Source material below:

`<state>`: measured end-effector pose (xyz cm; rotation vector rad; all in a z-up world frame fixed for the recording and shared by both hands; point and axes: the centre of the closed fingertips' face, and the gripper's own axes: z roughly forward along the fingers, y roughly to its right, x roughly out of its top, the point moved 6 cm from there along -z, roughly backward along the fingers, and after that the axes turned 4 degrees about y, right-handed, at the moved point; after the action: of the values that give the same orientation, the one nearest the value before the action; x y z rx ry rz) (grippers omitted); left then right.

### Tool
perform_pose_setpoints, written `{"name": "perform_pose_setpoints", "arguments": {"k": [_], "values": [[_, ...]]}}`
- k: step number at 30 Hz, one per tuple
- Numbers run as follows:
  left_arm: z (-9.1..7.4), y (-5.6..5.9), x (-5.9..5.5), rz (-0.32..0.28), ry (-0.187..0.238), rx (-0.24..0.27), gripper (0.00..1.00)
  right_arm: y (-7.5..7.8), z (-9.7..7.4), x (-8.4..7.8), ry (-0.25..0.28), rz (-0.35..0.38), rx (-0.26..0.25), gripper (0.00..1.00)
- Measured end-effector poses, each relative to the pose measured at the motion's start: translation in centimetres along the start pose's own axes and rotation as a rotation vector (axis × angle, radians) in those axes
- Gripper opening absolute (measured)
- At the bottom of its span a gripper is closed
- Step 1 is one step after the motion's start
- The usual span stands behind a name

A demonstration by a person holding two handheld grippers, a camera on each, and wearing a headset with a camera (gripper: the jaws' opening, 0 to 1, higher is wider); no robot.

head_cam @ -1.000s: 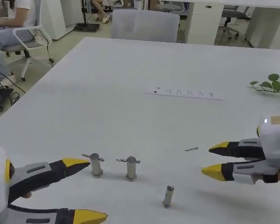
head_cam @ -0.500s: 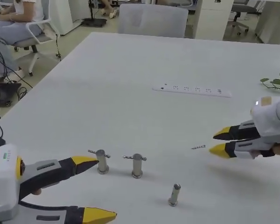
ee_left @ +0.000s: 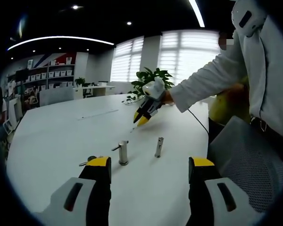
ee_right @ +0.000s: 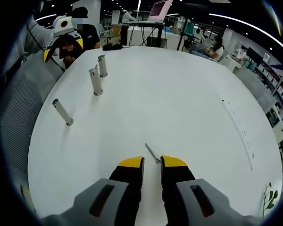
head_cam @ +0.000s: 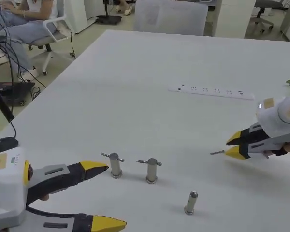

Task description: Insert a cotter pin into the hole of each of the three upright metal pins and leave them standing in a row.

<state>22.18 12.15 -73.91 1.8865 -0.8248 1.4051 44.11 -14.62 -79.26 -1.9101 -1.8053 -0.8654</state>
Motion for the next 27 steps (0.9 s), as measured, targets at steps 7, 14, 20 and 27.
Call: {"name": "perform_pose_setpoints", "arguments": {"k": [7, 14, 20, 27], "values": [[-0.3, 0.1, 0.0, -0.005, -0.004, 0.008, 0.66, 0.4, 0.9, -0.5, -0.076, -0.048, 0.073, 0.15], [-0.5, 0.0, -0.1, -0.009, -0.010, 0.014, 0.66, 0.8, 1.5, -0.5, -0.099, -0.071, 0.104, 0.14], [-0.6, -0.1, -0.1, -0.008, -0.015, 0.019, 0.66, 1.2, 1.9, -0.2, -0.133, -0.123, 0.140, 0.13], [-0.8, -0.4, 0.1, -0.007, -0.020, 0.024, 0.66, 1.5, 2.1, 0.0, -0.151, -0.134, 0.185, 0.08]]}}
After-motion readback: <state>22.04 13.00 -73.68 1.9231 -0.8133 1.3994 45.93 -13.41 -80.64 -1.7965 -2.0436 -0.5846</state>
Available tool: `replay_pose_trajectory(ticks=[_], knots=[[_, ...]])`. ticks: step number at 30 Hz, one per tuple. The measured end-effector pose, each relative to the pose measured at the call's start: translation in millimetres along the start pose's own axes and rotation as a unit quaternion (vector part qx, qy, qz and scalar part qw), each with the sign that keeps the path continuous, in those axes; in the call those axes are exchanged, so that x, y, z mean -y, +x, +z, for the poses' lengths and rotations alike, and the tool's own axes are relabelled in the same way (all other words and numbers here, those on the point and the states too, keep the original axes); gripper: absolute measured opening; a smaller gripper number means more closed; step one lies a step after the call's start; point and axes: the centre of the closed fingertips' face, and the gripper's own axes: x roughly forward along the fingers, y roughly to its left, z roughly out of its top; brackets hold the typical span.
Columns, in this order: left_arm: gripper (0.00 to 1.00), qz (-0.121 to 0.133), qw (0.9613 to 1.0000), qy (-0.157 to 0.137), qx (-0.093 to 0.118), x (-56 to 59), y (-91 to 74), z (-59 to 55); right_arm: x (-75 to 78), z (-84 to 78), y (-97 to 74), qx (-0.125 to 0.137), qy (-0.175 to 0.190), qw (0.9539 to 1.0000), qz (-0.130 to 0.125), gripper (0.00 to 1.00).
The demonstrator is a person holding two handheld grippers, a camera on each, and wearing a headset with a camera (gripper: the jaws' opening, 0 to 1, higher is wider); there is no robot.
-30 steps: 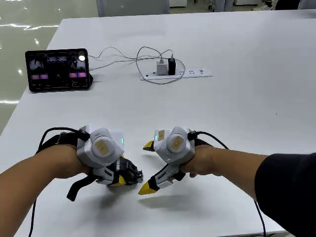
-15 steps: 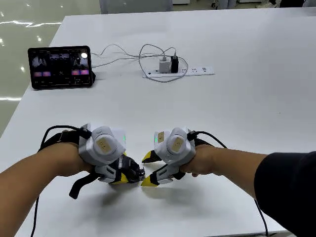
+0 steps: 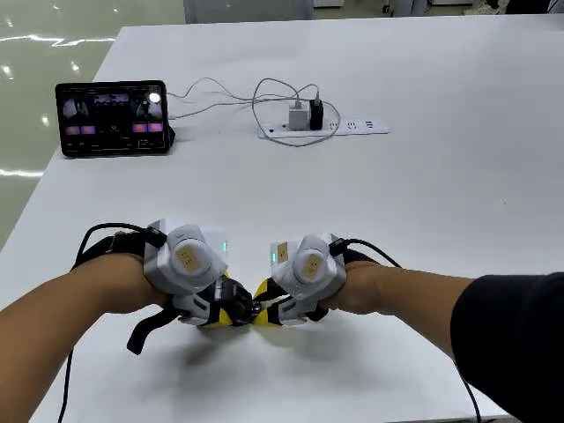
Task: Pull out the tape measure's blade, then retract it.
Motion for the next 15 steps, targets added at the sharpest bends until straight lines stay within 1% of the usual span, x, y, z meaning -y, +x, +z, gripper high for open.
replay_pose_trajectory(ticks=[1,4,8,15], knots=[[0.32,0.0,1.0,0.0,0.001,0.3,0.3,0.2,0.5,-1.3,-1.7,-0.004,0.018,0.9998,-0.002,0.11],[0.32,-0.001,1.0,-0.002,0.0,0.4,0.4,0.0,0.0,-1.7,-2.8,-0.001,0.025,0.9997,0.0,0.1],[0.32,0.001,1.0,-0.002,0.002,0.3,0.2,-0.1,-1.1,-3.1,-3.3,-0.002,0.028,0.9996,0.0,0.1],[0.32,0.004,0.9999,-0.007,0.006,0.0,-0.6,-0.9,-1.8,-5.9,-3.9,-0.009,0.019,0.9998,-0.002,0.09]])
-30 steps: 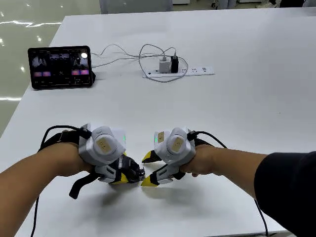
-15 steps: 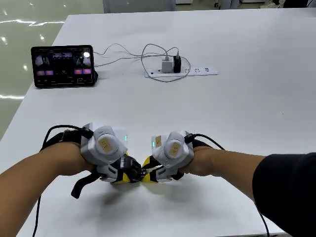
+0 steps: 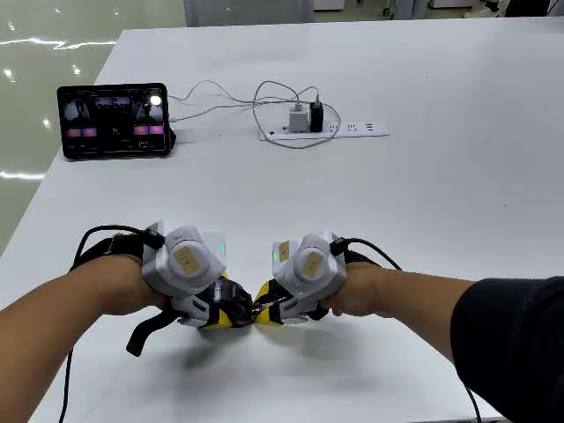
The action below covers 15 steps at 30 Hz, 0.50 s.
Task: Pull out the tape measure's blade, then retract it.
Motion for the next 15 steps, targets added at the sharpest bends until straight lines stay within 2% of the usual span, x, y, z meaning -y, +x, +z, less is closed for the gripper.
replay_pose_trajectory(ticks=[15], knots=[[0.32,-0.002,1.0,-0.001,0.002,-0.4,-1.2,-0.3,-1.2,-17.3,-12.5,-0.011,0.012,0.9999,-0.002,0.09]])
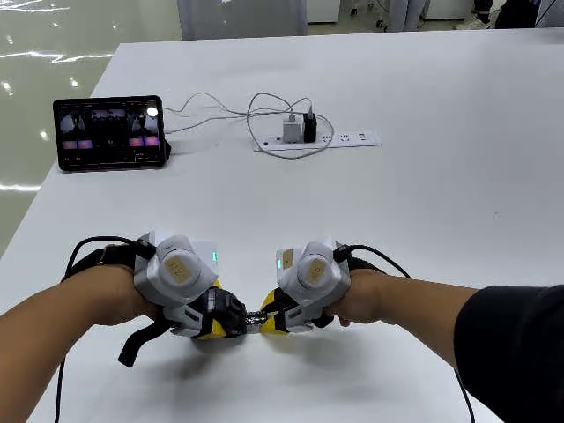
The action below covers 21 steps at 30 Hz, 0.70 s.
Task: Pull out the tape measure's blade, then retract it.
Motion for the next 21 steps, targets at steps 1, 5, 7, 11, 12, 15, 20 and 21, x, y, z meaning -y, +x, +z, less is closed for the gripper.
replay_pose_trajectory(ticks=[1,5,7,11,12,15,20,21], knots=[[0.32,0.001,1.0,0.0,0.001,-0.3,-0.1,0.0,0.1,-0.4,-0.5,-0.001,0.001,1.0,0.0,0.09],[0.32,0.001,1.0,0.0,0.002,-0.4,-0.2,0.2,0.1,-2.6,-2.6,-0.003,0.002,1.0,0.001,0.09],[0.32,0.001,1.0,0.0,0.001,-0.4,-0.2,0.5,-0.1,-4.2,-4.0,-0.004,0.003,1.0,0.0,0.09],[0.32,0.002,1.0,0.001,0.002,-0.4,-0.2,0.8,0.1,-6.5,-6.0,-0.005,0.006,1.0,0.0,0.09],[0.32,0.003,1.0,0.0,0.002,-0.3,-0.2,0.8,0.1,-6.8,-6.4,-0.005,0.006,1.0,-0.001,0.09],[0.32,0.003,1.0,0.0,0.002,-0.3,-0.2,0.8,0.4,-9.2,-8.9,-0.006,0.007,1.0,-0.001,0.09],[0.32,0.003,1.0,0.0,0.002,-0.4,0.0,1.0,0.8,-13.7,-13.4,-0.01,0.011,0.9999,0.0,0.09],[0.32,0.003,1.0,0.0,0.002,-0.3,0.0,1.0,0.6,-14.0,-13.7,-0.01,0.01,0.9999,0.0,0.09]])
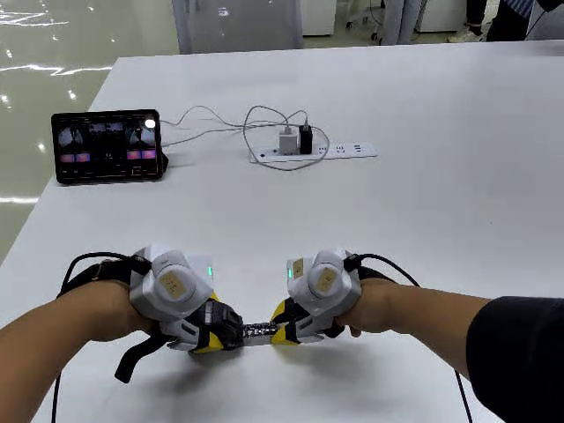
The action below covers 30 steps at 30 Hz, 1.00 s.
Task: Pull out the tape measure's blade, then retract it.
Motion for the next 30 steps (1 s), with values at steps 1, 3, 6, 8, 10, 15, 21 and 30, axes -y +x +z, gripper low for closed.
replay_pose_trajectory(ticks=[1,3,6,8,10,15,21,30], knots=[[0.32,0.0,1.0,0.0,0.0,0.0,0.0,0.0,0.2,-0.2,-0.3,-0.001,0.0,1.0,0.0,0.09],[0.32,0.001,1.0,-0.001,0.001,0.0,0.0,0.0,0.3,-1.4,-1.3,-0.002,0.001,1.0,0.0,0.09],[0.32,0.0,1.0,-0.001,0.002,0.0,0.1,0.2,-0.1,-3.9,-3.5,-0.004,0.003,1.0,0.0,0.09],[0.32,0.0,1.0,-0.001,0.002,-0.1,0.2,0.3,0.0,-5.8,-5.1,-0.004,0.005,1.0,0.0,0.09],[0.32,0.001,1.0,-0.002,0.002,-0.2,0.3,0.3,0.2,-7.0,-5.6,-0.006,0.006,1.0,0.0,0.09],[0.32,0.002,1.0,-0.003,0.004,-0.4,0.2,0.0,0.4,-10.2,-7.6,-0.008,0.008,0.9999,0.0,0.09],[0.32,0.003,1.0,-0.003,0.005,-0.3,0.2,0.2,0.5,-13.9,-10.8,-0.012,0.01,0.9999,0.0,0.09],[0.32,0.003,1.0,-0.001,0.004,0.8,-0.5,-0.3,0.8,-19.0,-15.2,-0.016,0.011,0.9998,0.001,0.09]])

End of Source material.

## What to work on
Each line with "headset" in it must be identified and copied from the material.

## Problem solution
A demonstration by a person holding two handheld grippers, a camera on each, and wearing a headset with a camera (gripper: the jaws' opening, 0 to 1, higher is wider); no robot.
The demonstrator is a person holding two handheld grippers, a camera on each, and wearing a headset with a camera (gripper: the jaws' opening, 0 to 1, higher is wider); there is no robot.

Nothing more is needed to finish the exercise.